One of the leading providers of independent investment research, Morningstar, Inc (MORN) released reports on their mutual fund and ETF flows for July 2019.
According to the report, overall, the totals were the worst outflows for US equity funds since June 2018. Active US equity funds amounted to 23.5 billion in outflows, while passive US equity funds saw 6.6 billion in inflows.
The long-term funds collected $26.7 billion in July, a drop from $46.1 billion in June. Net flows went overwhelmingly to taxable-bond, municipal-bond, and money market funds.
Speaking of money mark funds, they took in a hefty $75.7 billion. The group has collected $202 billion over the past three months, which is the strongest three-month stretch in at least ten years.
Falling rates have ran with a massive amount of money going into bond funds. Since October 2018, the yield on the 10-year Treasury bond has dropped from 3.2% to 2.0% as of July 2019. This has powered strong returns.
Additionally, as a product of better results on credit-oriented strategies, as the report explains, “More baby boomers are seeking safety and income in retirement, funneling money into bond funds.”
With that in mind, taxable-bond funds absorbed $40.2 billion in July inflows, the group’s highest showing since January 2018. Multisector and high-yield bond funds also had healthy inflows of $3.4 and $4.2 billion.
July was also the best month for active taxable-bond funds since October 2012. At $27 billion, they’ve collected more than double the inflows for passive taxable-bond funds, reflecting the popularity of credit-oriented strategies.
The report states continued positive momentum for municipal-bond funds, with a new $10.2 billion coming to the group. At this rate, 2019 could end up being a record year for municipal-bond inflows.

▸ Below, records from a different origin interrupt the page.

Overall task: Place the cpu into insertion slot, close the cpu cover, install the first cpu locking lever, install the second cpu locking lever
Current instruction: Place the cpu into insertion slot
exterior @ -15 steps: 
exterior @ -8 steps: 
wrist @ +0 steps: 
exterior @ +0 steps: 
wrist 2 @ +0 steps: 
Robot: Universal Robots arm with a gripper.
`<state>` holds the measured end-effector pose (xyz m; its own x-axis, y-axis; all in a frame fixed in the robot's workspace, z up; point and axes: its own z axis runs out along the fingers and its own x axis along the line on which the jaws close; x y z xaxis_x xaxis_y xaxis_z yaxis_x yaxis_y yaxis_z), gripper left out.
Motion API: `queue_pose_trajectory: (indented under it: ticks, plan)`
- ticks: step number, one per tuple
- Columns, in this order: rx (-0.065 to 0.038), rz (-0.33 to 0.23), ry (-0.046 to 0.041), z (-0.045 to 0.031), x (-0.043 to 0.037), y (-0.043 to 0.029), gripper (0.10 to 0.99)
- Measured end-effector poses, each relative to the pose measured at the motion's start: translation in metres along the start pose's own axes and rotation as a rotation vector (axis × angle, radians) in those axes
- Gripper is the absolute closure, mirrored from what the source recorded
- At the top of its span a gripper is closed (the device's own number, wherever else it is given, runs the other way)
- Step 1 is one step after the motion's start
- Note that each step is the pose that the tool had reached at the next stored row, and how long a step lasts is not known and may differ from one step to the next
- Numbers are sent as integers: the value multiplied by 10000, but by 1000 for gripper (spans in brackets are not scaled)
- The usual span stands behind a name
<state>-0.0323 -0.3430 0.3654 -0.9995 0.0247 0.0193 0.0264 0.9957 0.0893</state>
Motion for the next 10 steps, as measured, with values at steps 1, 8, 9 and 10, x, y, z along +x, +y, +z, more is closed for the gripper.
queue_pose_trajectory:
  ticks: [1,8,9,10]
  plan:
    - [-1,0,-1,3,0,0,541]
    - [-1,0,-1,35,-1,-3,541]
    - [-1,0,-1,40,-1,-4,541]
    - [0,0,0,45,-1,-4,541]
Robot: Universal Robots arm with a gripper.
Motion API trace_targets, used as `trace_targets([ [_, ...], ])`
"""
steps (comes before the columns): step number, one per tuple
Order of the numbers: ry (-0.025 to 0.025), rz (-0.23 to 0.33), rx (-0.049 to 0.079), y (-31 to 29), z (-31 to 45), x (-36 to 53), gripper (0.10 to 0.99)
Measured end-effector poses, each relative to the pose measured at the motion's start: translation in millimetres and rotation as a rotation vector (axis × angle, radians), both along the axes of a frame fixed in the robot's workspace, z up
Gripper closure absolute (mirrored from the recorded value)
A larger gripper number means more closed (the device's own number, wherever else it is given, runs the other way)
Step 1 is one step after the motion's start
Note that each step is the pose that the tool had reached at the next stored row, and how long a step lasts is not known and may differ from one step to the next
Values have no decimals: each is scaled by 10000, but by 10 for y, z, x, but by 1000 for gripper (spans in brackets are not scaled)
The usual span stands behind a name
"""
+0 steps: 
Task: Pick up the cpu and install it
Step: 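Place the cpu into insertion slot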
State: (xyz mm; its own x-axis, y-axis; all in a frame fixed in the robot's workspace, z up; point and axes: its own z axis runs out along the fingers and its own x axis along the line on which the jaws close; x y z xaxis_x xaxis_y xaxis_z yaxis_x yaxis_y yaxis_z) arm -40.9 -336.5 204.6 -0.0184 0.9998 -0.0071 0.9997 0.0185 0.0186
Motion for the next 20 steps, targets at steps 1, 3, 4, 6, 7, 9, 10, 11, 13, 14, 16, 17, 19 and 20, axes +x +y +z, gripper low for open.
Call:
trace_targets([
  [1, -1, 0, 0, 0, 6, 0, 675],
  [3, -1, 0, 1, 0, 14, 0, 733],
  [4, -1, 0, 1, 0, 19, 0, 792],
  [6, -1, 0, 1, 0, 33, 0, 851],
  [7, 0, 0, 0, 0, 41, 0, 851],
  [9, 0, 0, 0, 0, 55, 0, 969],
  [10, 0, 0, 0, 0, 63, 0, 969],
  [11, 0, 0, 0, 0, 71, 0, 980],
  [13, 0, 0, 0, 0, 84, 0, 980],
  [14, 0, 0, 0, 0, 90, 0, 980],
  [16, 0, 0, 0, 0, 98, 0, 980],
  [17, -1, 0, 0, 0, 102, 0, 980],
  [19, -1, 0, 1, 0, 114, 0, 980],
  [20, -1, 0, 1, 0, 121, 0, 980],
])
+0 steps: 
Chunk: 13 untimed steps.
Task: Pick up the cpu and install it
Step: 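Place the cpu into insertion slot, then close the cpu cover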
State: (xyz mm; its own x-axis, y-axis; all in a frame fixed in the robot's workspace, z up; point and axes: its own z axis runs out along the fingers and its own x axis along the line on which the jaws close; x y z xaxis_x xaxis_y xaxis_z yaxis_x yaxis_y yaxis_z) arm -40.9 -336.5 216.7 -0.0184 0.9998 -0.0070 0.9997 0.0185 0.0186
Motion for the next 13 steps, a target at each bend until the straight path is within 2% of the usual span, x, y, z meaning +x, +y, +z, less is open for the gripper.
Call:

On the other hand, passive municipal demand is growing. Organic growth for passive offerings was 22.5% for the trailing 12 months through July, where the group collected $7.2 billion.
In regards to international-equity funds, there was a lot of similarity with their domestic counterparts, with nearly $4 billion of outflows. The core-oriented foreign large-blend category saw significant inflows at $3.5 billion. Meanwhile, allocation and sector-equity funds have been walloped by outflows, losing $66 billion and $51 billion, respectively.
For allocation funds, this trend may be more an abstract threat. The group has had outflows every month since June 2015. There may be no place for them with the popularity of target-date funds and other managed portfolio types.
With $2.5 billion in inflows, commodities was the only non-bond group pressing forward. This comes thanks to gold prices rallying, allowing commodities precious-metals funds to take most of that money. Equity precious-metals funds did not have the same benefit, with flat flows in July, and nearly $3 billion in outflows YTD. However, it still has higher average YTD returns: 24.1% vs. 11.8%
Finally, Vanguard rebounded in July, leading all the fund families with $14.9 billion in estimated inflows. Vanguard Total Bond Market II Index (VTBIX) and Vanguard Total Bond Market Index (VBMFX) stood strongest with inflows of $3.2 billion and $2.4 billion.
Also performing well was state Street. They led with $8.2 billion in inflows, led by SPDR S&P 500 ETF’s (SPY) $4.1 billion in inflows, and SPDR Gold Shares’ (GLD) $1.3 billion. Meanwhile, iShares had nearly $4.2 billion in outflows. Following a strong June, iShares Russell 1000 Value ETF IWD and iShares Russell 1000 Growth ETF IWF had a loss of $4.9 billion and $3.9 billion to outflows in July.